21 septembre 2006
DE BLANCS ET DE TOUT NOIRS
DE BLANCS ET DE TOUT NOIRS
De blancs et de tout noirs vaincus des cieux qui pleuvent
Quand la femme du diable a battu son amant
(Apollinaire, L'Emigrant de Landor Road)
De l'orage qu'ça fait de grands gongs silencieux
Blancs on voit les pleureurs saules de vrais vieillards
Et la pluie qui crépite aux ardoises luisantes
De la gronde qu'ça fait des remuements de meubles
Tout noirs dans les lointains oùsqu'on entend des chiens
Noirs et blancs itou des roux tandis que les hommes
Vaincus passent sur la terre où il faut qu'ça saigne
Des jésus et des chats des calvaires sous les
Cieux où d'artificiels satellites bip-bipent
Qui des séries télés qui des pornos des songes
Pleuvent sur la ville en traversant les éclairs
Quand ça tombe du ciel des filles invisibles
La compagnie des yeux vides c'est qu'elle a la
Femme qui engueule et maudit la vie des saints
Du paradis encore une fois la femme au
Diable poussé des cris d'orfraie et même qu'elle
A flanqué une rouste au naïf elle l'a
Battu à coups d'éclairs d'étoiles et de songes
Son porte-queue qui croit que la bonté existe
Amant ô frère humain faible et nu et qui chiale.
Patrice Houzeau
Hondeghem, le 21 septembre 2006
DEUX NOTULES
DEUX NOTULES PREPARATOIRES A UN ROMAN QUE JE N'ECRIRAI JAMAIS VU QUE JE SUIS FAINEANT COMME UN POU.
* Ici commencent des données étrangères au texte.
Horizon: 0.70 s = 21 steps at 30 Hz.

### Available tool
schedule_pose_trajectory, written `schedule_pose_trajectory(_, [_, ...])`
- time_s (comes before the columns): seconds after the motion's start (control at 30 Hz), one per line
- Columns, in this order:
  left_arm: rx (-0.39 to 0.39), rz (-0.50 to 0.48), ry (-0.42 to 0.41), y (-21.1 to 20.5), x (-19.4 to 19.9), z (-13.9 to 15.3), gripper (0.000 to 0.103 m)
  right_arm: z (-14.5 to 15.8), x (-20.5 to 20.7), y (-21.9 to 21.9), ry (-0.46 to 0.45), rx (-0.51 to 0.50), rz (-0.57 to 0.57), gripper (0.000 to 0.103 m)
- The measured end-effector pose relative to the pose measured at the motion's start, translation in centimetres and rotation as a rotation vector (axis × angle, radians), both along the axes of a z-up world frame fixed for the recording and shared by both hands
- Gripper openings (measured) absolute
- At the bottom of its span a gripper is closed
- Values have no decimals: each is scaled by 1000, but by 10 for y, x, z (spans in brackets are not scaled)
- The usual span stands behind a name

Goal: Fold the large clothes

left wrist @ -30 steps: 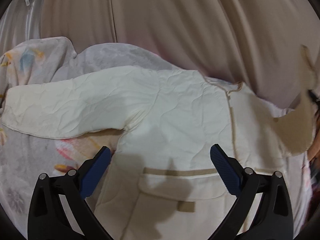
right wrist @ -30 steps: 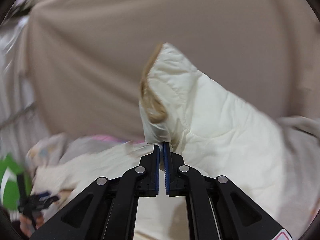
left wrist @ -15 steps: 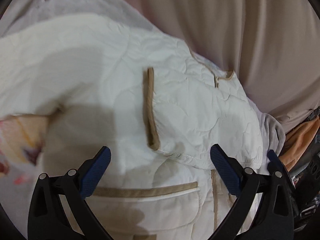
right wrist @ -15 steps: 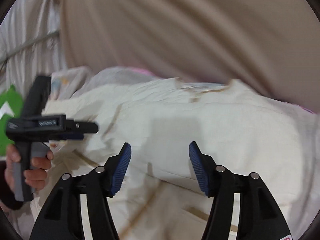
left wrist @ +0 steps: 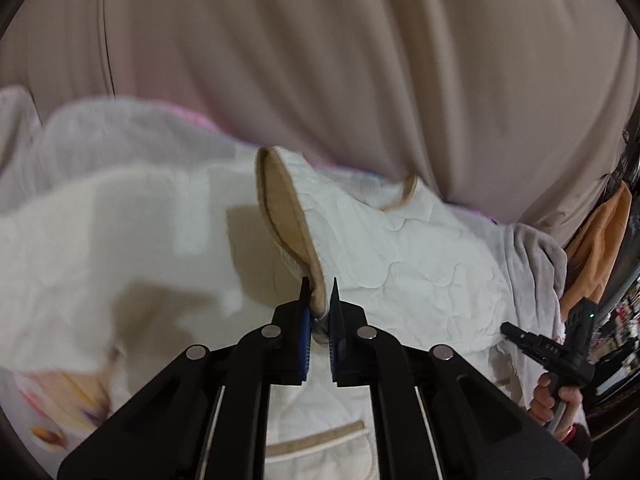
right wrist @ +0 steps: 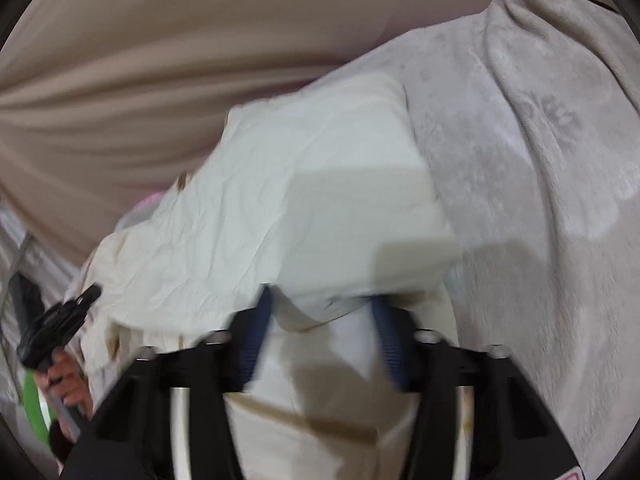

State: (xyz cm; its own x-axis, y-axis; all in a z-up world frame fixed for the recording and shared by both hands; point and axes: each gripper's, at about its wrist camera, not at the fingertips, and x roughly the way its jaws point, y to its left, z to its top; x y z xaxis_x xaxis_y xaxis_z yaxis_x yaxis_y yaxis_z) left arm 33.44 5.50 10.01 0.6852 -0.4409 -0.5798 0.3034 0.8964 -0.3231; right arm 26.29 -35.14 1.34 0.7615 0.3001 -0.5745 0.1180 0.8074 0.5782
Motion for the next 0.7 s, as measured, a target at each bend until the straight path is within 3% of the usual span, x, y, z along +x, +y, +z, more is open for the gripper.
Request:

Boule de cristal : médium qui permettrait à certains d'aller jeter un coup d'oeil sur le temps qu'il fera demain.
"Le détective à moustaches, il la contemplait, la pointe de ses souliers si brillants qu'il y voyait clair, aussi clair que Madame Irma dans sa boule de cristal". (d'après Agatha Christie, Pension Vanilos).
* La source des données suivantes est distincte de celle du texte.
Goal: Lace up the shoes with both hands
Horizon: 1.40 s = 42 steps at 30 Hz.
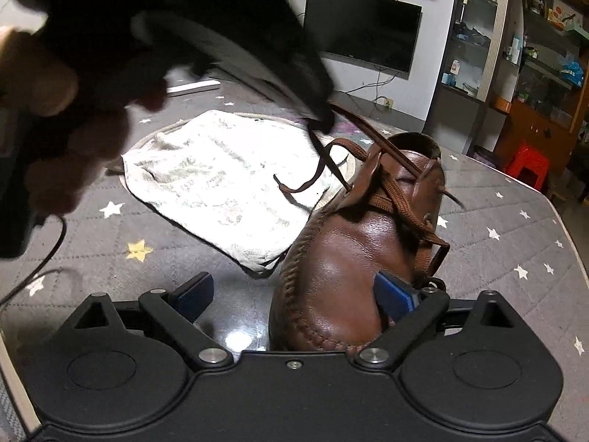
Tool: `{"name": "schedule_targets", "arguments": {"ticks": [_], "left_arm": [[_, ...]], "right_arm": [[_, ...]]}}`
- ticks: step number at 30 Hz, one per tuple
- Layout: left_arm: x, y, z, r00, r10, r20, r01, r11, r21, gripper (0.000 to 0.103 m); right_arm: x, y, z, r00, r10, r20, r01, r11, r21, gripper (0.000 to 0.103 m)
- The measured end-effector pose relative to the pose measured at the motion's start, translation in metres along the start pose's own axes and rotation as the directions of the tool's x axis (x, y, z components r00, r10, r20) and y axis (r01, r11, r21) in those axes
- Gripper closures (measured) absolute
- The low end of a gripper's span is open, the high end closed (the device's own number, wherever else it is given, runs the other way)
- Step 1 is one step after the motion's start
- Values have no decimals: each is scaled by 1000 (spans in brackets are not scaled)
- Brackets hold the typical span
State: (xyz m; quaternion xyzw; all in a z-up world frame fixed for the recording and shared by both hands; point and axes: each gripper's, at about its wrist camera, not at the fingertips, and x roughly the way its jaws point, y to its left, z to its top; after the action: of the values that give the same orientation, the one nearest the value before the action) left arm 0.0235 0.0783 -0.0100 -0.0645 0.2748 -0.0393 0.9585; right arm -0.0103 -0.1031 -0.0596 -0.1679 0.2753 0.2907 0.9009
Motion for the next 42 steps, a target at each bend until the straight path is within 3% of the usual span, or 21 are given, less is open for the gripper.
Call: {"name": "schedule_targets", "arguments": {"ticks": [2,6,8,10,11,13,17,20,25,31,42], "left_arm": [[2,21,-5,997,-48,-54,41,991,-125,101],[4,37,-8,993,-39,-112,22,989,-149,98],[3,44,-5,993,-32,-118,13,987,-162,97],[1,52,1,992,-46,-116,26,985,-169,94],[0,54,3,992,-50,-114,30,985,-168,86],[-3,53,6,993,-32,-113,18,991,-130,76],[-2,47,17,994,32,-108,-33,999,-5,62],[-1,49,23,992,83,-91,-77,995,65,46],[-1,53,34,990,117,-77,-109,989,103,39],[6,56,41,986,148,-69,-138,980,140,32],[13,57,37,985,146,-92,-130,978,163,29]], "right_arm": [[2,2,0,1000,-8,-2,8,1000,-8,5],[-2,-1,1,1000,2,14,-2,1000,26,6],[-7,-8,4,1000,11,23,-12,999,48,15],[-12,-15,7,999,20,36,-22,998,55,31],[-15,-18,8,999,23,40,-25,998,59,34],[-18,-24,12,998,25,49,-28,998,54,44],[-25,-34,24,995,-18,94,18,1000,-8,46],[-26,-44,33,992,-36,118,43,998,-55,52],[-13,-59,49,994,-25,105,37,992,-117,76],[1,-60,54,997,-21,75,37,975,-220,85],[4,-55,54,999,-15,44,29,947,-321,85]]}}
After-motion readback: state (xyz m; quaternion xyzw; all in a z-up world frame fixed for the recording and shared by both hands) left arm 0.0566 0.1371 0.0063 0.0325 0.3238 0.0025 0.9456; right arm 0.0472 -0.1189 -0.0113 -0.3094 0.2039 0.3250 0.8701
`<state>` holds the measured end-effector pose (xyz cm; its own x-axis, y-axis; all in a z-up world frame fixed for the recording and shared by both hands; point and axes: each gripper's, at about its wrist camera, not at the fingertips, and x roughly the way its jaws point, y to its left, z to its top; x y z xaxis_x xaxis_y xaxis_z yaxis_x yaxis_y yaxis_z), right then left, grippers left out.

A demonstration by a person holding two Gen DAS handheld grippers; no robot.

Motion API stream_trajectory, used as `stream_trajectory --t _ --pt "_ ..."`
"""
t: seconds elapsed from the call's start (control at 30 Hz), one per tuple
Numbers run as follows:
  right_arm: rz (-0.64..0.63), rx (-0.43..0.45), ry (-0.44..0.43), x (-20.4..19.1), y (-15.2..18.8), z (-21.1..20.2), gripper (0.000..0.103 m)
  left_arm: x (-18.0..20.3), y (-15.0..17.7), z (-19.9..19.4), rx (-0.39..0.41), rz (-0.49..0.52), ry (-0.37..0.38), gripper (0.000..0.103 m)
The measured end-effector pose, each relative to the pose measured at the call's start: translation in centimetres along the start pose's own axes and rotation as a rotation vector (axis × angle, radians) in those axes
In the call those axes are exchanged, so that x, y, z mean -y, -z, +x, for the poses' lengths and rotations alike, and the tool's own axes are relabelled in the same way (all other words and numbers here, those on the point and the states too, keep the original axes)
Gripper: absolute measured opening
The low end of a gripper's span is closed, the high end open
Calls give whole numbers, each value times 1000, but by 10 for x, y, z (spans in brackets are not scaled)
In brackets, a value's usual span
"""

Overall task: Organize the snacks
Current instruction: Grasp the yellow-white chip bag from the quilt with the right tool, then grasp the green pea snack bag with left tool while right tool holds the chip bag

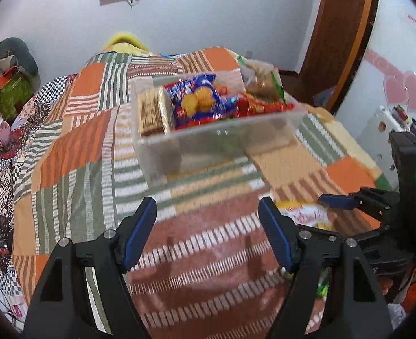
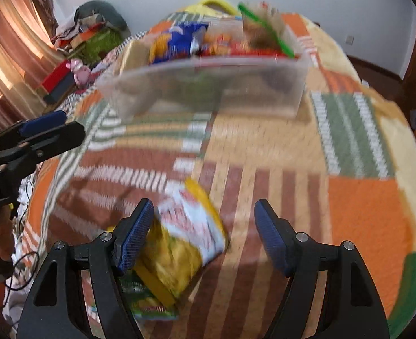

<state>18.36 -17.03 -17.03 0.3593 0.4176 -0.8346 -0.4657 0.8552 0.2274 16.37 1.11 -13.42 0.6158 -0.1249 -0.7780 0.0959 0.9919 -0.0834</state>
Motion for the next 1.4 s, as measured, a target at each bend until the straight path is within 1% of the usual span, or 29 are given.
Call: stream_trajectory --t 0.07,0.2,0.27,0.3,0.33,0.37,0.43,0.6,0.83,1.03,1.13,1.17,1.23,1.27,1.3,1.33,1.4 --pt "0 11 6 1 3 -3 70 4 8 -1 -4 18 -1 74" --pt "16 13 11 6 2 -4 60 15 17 0 -15 41 16 74" --pt "17 16 2 5 4 -5 50 19 19 1 -20 44 27 74" --pt "19 17 -10 4 3 -2 38 21 21 2 -23 42 34 74" --pt "20 19 -11 3 6 -2 34 23 21 3 -26 40 38 74" --pt "22 26 -11 3 9 -3 33 25 23 4 -33 39 46 74" --pt "32 40 -24 2 11 -4 27 28 24 5 -42 40 51 74" --pt "42 76 -6 4 19 -18 24 39 27 4 -62 41 79 74" --pt "65 146 35 19 30 -49 23 61 34 6 -99 59 128 75" --pt "82 179 41 25 39 -66 23 80 51 20 -152 97 133 75" --pt "89 184 40 26 39 -68 23 81 59 26 -157 79 145 75" --pt "89 185 39 27 39 -70 23 80 61 27 -155 73 143 72" --pt "87 188 37 25 38 -70 23 79 61 28 -141 70 132 58" --pt "86 189 36 25 38 -70 23 78 60 29 -140 75 121 46" --pt "85 189 35 24 37 -69 23 77 59 30 -138 74 113 40" --pt "85 189 33 23 36 -69 23 74 57 31 -135 62 118 39" --pt "84 189 30 22 35 -67 23 67 54 31 -129 40 133 32"
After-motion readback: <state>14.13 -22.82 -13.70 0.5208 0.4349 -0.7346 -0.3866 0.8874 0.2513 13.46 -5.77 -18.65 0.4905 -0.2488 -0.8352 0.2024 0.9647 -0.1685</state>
Pot de confiture d'oranges : Dans certains romans policiers anglo-saxons à intrigue biscornue de type "Mais que fait donc, mon cher William, ce cadavre de jeune fille dans la bibliothèque ?", il arrive que les pots de confiture d'oranges connaissent un destin tragique en allant se fracasser sur le sol lavé de ce matin après avoir malencontreusement glissé de la nappe impeccablement blanche et repassée sur laquelle une main préméditatrice l'y avait laissé comme par négligence.
"L'homme avait tenté à plusieurs reprises de l'ouvrir, sa bouche, et de prononcer des paroles fermes et aussi décisives que possible, mais en vain, vu que les sons graves qu'il tirait de sa gorge allaient irrémédiablement se perdre dans le tohu-bohu des autres jactances plus aigues, criardes quasi. Il s'exaspéra, l'orateur. Du poing sur la table qu'il donna. Du coup, tous la bouclèrent. Frappé par le destin, un pot de confiture d'oranges se catastropha sur le sol." (d'après Agatha Christie, Pension Vanilos).